======== Supplied information ========

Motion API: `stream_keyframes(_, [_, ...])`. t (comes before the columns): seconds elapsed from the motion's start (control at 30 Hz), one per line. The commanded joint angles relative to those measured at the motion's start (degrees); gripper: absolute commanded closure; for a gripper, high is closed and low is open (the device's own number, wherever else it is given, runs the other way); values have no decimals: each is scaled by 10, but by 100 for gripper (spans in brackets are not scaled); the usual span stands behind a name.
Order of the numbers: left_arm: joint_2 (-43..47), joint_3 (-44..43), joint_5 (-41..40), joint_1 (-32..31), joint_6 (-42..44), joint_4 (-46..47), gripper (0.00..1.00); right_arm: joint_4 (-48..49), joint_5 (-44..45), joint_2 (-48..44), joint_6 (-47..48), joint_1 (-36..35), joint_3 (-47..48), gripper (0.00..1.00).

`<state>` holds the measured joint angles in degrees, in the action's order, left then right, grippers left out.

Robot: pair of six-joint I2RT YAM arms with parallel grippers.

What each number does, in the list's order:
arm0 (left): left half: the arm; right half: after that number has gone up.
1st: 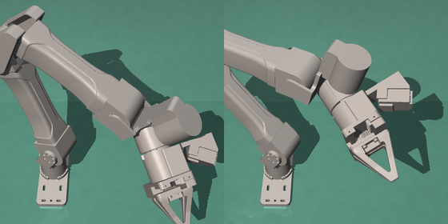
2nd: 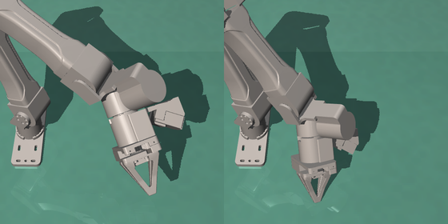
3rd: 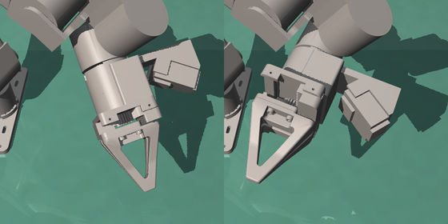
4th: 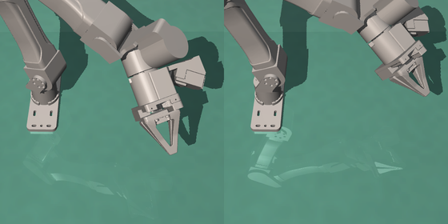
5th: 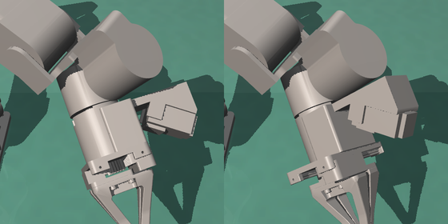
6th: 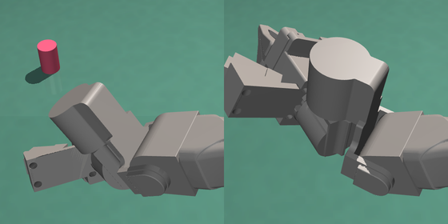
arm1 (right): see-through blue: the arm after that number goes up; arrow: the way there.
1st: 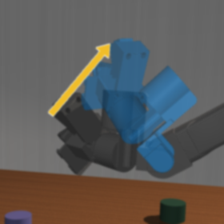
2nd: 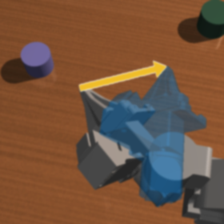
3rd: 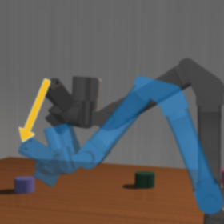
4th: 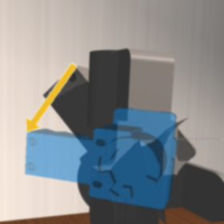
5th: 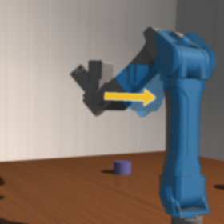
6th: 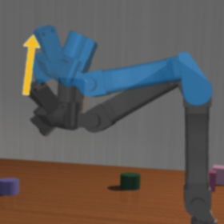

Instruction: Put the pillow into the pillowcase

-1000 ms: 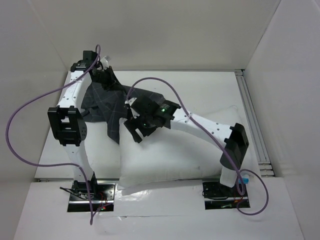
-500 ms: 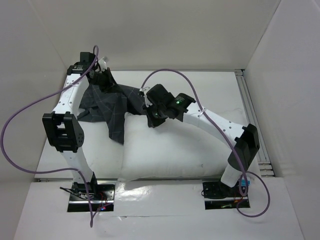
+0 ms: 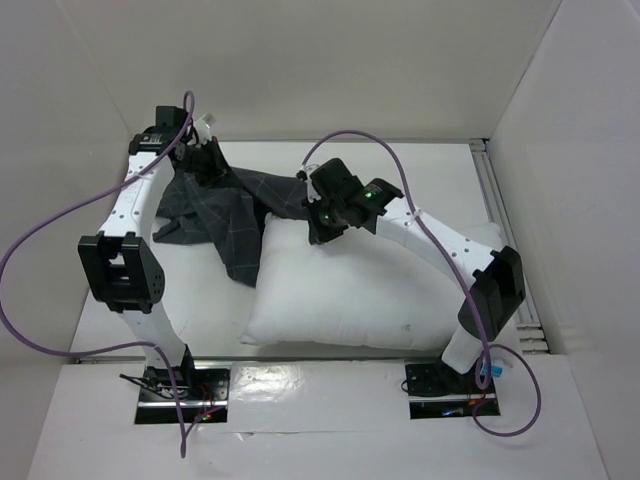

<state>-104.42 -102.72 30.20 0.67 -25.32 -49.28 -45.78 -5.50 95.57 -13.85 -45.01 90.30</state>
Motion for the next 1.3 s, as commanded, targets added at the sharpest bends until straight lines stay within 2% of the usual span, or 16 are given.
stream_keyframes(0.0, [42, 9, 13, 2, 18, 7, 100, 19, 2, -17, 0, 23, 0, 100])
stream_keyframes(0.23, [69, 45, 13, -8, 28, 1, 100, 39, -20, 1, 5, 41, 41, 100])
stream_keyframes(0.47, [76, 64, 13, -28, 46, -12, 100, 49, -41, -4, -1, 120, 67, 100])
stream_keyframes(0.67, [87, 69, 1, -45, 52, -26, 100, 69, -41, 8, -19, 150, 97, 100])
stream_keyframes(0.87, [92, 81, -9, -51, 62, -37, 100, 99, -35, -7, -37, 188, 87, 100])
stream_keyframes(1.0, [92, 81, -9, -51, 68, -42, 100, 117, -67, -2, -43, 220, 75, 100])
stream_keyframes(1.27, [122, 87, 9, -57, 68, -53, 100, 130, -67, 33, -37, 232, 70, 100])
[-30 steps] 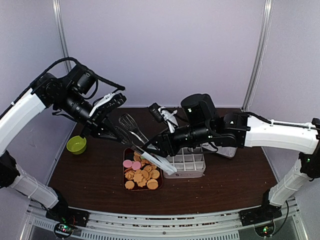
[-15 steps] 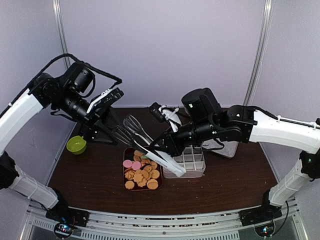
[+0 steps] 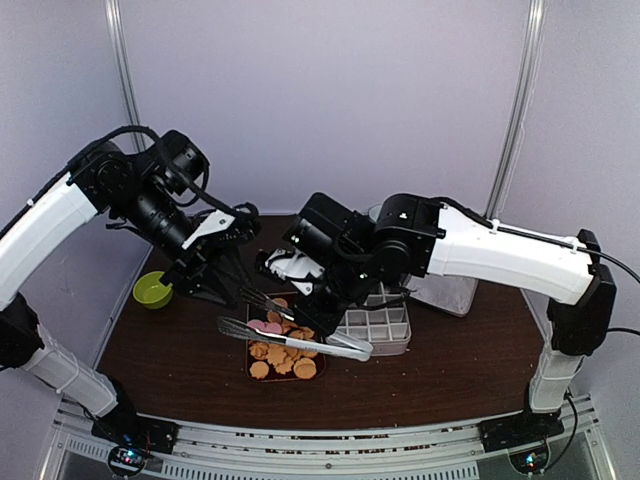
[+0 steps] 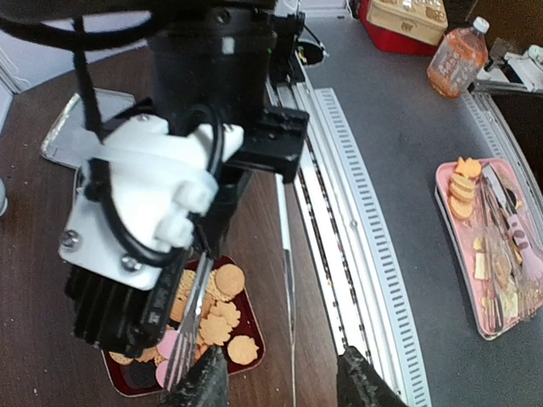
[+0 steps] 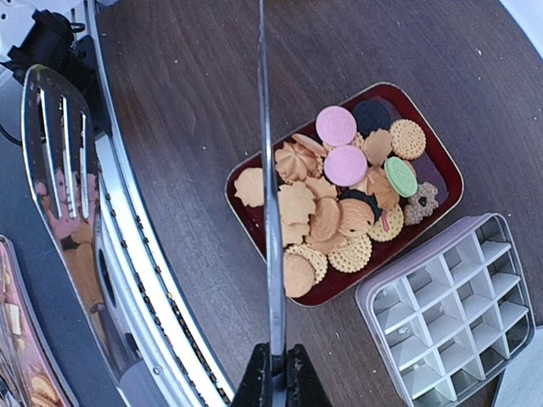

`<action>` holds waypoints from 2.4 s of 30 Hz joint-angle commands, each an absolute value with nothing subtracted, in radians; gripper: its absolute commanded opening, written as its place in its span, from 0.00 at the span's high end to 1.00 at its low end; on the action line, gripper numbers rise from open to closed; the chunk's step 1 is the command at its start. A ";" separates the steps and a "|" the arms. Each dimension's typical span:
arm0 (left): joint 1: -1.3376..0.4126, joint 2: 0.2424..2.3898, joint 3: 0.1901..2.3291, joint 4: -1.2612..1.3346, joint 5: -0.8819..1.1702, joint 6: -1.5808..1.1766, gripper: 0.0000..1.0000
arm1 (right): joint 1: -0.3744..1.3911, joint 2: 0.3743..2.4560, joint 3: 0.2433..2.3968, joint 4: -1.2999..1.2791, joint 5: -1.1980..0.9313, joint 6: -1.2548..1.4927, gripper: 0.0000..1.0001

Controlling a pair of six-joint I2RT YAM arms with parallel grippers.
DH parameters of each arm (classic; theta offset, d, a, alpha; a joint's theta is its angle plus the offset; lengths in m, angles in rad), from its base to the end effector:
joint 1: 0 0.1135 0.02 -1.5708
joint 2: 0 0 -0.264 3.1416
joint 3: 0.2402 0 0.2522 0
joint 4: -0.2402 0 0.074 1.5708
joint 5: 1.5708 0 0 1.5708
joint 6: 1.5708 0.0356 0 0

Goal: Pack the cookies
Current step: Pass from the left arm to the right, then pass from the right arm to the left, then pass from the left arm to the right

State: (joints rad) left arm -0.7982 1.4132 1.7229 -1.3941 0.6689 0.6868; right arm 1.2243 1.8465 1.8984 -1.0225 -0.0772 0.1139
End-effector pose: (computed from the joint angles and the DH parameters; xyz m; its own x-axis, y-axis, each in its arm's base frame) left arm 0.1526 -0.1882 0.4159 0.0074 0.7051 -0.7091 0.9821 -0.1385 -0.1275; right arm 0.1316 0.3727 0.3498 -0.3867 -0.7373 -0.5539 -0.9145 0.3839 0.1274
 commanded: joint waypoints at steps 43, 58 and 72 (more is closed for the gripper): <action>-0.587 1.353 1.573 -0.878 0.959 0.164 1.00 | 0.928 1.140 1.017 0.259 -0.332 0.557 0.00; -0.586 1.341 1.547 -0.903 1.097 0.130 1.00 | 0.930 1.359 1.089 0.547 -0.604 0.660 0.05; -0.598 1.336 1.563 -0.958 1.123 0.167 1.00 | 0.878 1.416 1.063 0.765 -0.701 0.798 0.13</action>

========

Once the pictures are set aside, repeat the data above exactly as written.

Answer
Motion API: `stream_keyframes(_, [_, ...])`. t (comes before the columns): seconds elapsed from the motion's start (control at 30 Hz), one per line. The commanded joint angles relative to those measured at the motion's start (degrees); gripper: absolute commanded closure; for a gripper, high is closed and low is open (the device's own number, wherever else it is given, runs the other way); values have no decimals: each is scaled by 10, but by 100 for gripper (spans in brackets are not scaled); the usual span stands behind a name.
Order of the numbers: left_arm: joint_2 (-43..47), joint_3 (-44..43), joint_5 (-41..40), joint_1 (-32..31), joint_6 (-42..44), joint_4 (-46..47), gripper (0.00..1.00); right_arm: joint_4 (-48..49), joint_5 (-44..45), joint_2 (-48..44), joint_6 (-47..48), joint_1 (-36..35), joint_3 (-47..48), gripper (0.00..1.00).

`<state>` holds the measured joint angles in degrees, in the action's order, left then right, grippers left out.

Robot: pair of six-joint I2RT YAM arms with parallel grippers.

What each number does, in the list's order:
arm0 (left): left half: the arm; right half: after that number has gone up.
1st: 
2nd: 
3rd: 
4th: 
5th: 
6th: 
arm1 (right): see-through blue: the arm after that number goes up; arrow: the way there.
1st: 
2nd: 
3rd: 
4th: 
5th: 
6th: 

Instruction: Put the pillow into the pillowcase

-1000 ms: 
-500 ms: 
+0 ms: 

<state>-104.42 -102.72 30.20 0.67 -25.32 -49.28 -45.78 -5.50 95.57 -13.85 -45.01 90.30</state>
Motion for the next 1.3 s, as commanded, targets added at the sharpest bends until straight lines stay within 2% of the usual span, or 16 are given.
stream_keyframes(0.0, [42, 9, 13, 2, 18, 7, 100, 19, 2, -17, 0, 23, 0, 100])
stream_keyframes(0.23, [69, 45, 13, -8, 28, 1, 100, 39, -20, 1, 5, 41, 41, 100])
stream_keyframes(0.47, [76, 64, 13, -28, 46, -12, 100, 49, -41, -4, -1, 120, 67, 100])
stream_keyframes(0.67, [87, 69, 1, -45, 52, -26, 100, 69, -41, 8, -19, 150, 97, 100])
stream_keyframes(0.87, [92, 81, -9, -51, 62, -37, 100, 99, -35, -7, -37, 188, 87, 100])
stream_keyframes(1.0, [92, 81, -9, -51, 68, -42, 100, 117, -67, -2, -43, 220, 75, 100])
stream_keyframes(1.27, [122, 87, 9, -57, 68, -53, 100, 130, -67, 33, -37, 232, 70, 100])
[-30 steps] 
[-15 steps] 
[+0 steps] 
[+0 steps] 
[+0 steps] 

`<action>` holds waypoints from 2.4 s of 30 Hz joint-angle commands, each an absolute value with nothing subtracted, in radians; gripper: its absolute commanded opening, written as its place in its span, from 0.00 at the span's high end to 1.00 at its low end; on the action line, gripper numbers rise from open to closed; the chunk's step 1 is the command at its start. A ";" separates the steps and a "|" the arms. Each dimension's typical span:
arm0 (left): joint 1: -1.3376..0.4126, joint 2: 0.2424..2.3898, joint 3: 0.1901..2.3291, joint 4: -1.2612..1.3346, joint 5: -0.8819..1.1702, joint 6: -1.5808..1.1766, gripper: 0.0000..1.0000
arm1 (right): joint 1: -0.3744..1.3911, joint 2: 0.3743..2.4560, joint 3: 0.2433..2.3968, joint 4: -1.2999..1.2791, joint 5: -1.1980..0.9313, joint 6: -1.2548..1.4927, gripper: 0.0000..1.0001

Controlling a pair of six-joint I2RT YAM arms with parallel grippers.
DH parameters of each arm (classic; theta offset, d, a, alpha; a joint's theta is its angle plus the offset; lengths in m, angles in rad), from its base to the end effector:
joint 1: 0 0.1135 0.02 -1.5708
joint 2: 0 0 -0.264 3.1416
joint 3: 0.2402 0 0.2522 0
joint 4: -0.2402 0 0.074 1.5708
joint 5: 1.5708 0 0 1.5708
joint 6: 1.5708 0.0356 0 0

Goal: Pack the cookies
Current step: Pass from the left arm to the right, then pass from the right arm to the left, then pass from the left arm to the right

State: (joints rad) left arm -0.7982 1.4132 1.7229 -1.3941 0.6689 0.6868; right arm 1.2243 1.8465 1.8984 -1.0225 -0.0772 0.1139
End-effector pose: (computed from the joint angles and the DH parameters; xyz m; its own x-axis, y-axis, each in its arm's base frame) left arm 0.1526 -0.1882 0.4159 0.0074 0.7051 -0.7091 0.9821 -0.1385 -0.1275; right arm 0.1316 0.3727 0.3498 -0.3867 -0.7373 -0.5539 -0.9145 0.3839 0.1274
 commanded: joint waypoints at steps 43, 58 and 72 (more is closed for the gripper): <action>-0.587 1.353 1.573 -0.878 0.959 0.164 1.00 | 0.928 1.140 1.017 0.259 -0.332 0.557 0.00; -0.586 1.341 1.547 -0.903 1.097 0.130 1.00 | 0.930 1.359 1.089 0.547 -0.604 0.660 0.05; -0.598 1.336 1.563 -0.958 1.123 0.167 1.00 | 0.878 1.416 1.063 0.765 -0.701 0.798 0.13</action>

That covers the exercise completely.